Comment by jerf

3 years ago

YAML was intended to be a superset, but it isn't quite, which is about the worst case scenario. See https://metacpan.org/pod/JSON::XS#JSON-and-YAML , for instance.

(I am an absolutist on this matter. To be a superset, all, that's A L L valid JSON strings must also be valid YAML to be a superset. A single failure makes it not a superset. At scale, any difference will eventually occur, which is why even small deviations matter.)

I’ve often heard this (YAML is a superset of JSON) but never looked into the details.

According to https://yaml.org/spec/1.2.2/, YAML 1.2 (from 2009) is a strict superset of JSON. Earlier versions were an _almost_ superset. Hence the confusion in this thread. It depends on the version…

  • CPAN link provided by the parent says 1.2 still isn't a superset:

    > Addendum/2009: the YAML 1.2 spec is still incompatible with JSON, even though the incompatibilities have been documented (and are known to Brian) for many years and the spec makes explicit claims that YAML is a superset of JSON. It would be so easy to fix, but apparently, bullying people and corrupting userdata is so much easier.

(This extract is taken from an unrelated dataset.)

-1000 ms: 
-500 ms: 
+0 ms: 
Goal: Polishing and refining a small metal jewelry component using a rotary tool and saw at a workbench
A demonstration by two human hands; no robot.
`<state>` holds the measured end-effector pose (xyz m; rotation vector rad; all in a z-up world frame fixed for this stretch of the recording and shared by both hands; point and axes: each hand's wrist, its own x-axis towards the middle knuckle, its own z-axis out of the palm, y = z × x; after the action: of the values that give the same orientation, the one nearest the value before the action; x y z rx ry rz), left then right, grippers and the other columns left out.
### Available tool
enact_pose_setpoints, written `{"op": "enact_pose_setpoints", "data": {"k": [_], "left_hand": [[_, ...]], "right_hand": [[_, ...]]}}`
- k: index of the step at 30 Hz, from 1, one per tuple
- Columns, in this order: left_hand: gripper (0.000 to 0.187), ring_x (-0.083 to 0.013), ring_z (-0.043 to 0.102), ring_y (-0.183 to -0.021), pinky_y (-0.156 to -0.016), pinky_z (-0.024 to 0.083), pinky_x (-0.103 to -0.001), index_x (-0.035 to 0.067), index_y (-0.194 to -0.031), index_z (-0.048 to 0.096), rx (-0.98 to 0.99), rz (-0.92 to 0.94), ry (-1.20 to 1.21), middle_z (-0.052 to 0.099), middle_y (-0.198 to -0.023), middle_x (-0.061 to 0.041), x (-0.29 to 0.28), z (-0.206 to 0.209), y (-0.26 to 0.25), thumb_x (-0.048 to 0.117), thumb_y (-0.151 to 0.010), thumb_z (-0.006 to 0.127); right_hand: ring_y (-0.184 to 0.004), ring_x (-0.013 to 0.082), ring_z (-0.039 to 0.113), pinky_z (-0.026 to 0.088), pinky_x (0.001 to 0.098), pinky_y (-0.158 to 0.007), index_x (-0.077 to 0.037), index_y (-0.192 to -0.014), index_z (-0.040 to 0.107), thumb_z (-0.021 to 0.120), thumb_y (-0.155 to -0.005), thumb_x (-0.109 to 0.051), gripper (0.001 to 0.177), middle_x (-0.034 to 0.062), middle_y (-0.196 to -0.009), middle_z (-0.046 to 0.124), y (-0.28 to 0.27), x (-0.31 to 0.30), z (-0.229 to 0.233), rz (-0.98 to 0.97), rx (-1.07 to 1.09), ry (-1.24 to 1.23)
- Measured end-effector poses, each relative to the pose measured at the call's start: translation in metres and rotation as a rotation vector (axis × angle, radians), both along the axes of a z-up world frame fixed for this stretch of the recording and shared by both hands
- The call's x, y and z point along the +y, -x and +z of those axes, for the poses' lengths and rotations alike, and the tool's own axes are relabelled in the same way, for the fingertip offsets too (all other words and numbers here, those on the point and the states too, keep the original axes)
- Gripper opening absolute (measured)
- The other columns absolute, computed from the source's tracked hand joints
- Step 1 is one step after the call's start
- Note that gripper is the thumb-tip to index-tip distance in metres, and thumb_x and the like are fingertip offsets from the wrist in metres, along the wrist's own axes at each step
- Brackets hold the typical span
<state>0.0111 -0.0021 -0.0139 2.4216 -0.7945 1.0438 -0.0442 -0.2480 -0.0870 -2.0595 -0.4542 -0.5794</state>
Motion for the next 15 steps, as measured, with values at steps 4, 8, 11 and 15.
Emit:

    • Are these documented YAML 1.2 JSON incompatibilities listed / linked to somewhere?

      I assume these are something related to non-ascii string encoding / escapes?

      1 reply →

  • The JSON::XS documentation linked above reports that YAML 1.2 is not a strict superset of JSON:

    > Addendum/2009: the YAML 1.2 spec is still incompatible with JSON

    The author also details their issues in, ah, getting some of the authors of the YAML specification to agree.

  • I just checked YAML 1.2 and it seems that 1024 limit length on keys still in spec (https://yaml.org/spec/1.2.2/, ctrl+f, 1024). So any JSON with long keys is not compatible with YAML.

  • In the beginning was the SGML.

    Then we said it's too verbose. We named some subsets XML, HTML, XLSX.

    Then we said it's still too long. So we named some subsets Markdown, and YML.

    Then we said it's still too long, and made JSON.

    What's wrong with subsets? Ambiguity in naming things.

    https://news.ycombinator.com/item?id=26671136

    • > Then we said it's too verbose. We named some subsets XML, HTML, XSLX

      If anything, XML as an SGML subset is more verbose than SGML proper; in fact, getting rid of markup declarations to yield canonical markup without omitted/inferred tags, shortforms, etc. was the entire point of XML. Of course, XML suffered as an authoring format due to verbosity, which led to the Cambrian explosion of Wiki languages (MediaWiki, Markdown, etc.).

      Also, HTML was conceived as an SGML vocabulary/application [1], and for the most part still is [2] (save for mechanisms to smuggle CSS and JavaScript into HTML without the installed base of browsers displaying these as content at the time, plus HTML5's ad-hoc error recovery).

      [1]: http://info.cern.ch/hypertext/WWW/MarkUp/MarkUp.html

      [2]: http://sgmljs.net/docs/html5.html

      1 reply →

    • Well, Markdown and YML and JSON are not subsets of SGML, nobody claims they are, and nobody intented them as such. So there's that.

      1 reply →

    • > Then we said it's still too long. So we named some subsets Markdown, and YML.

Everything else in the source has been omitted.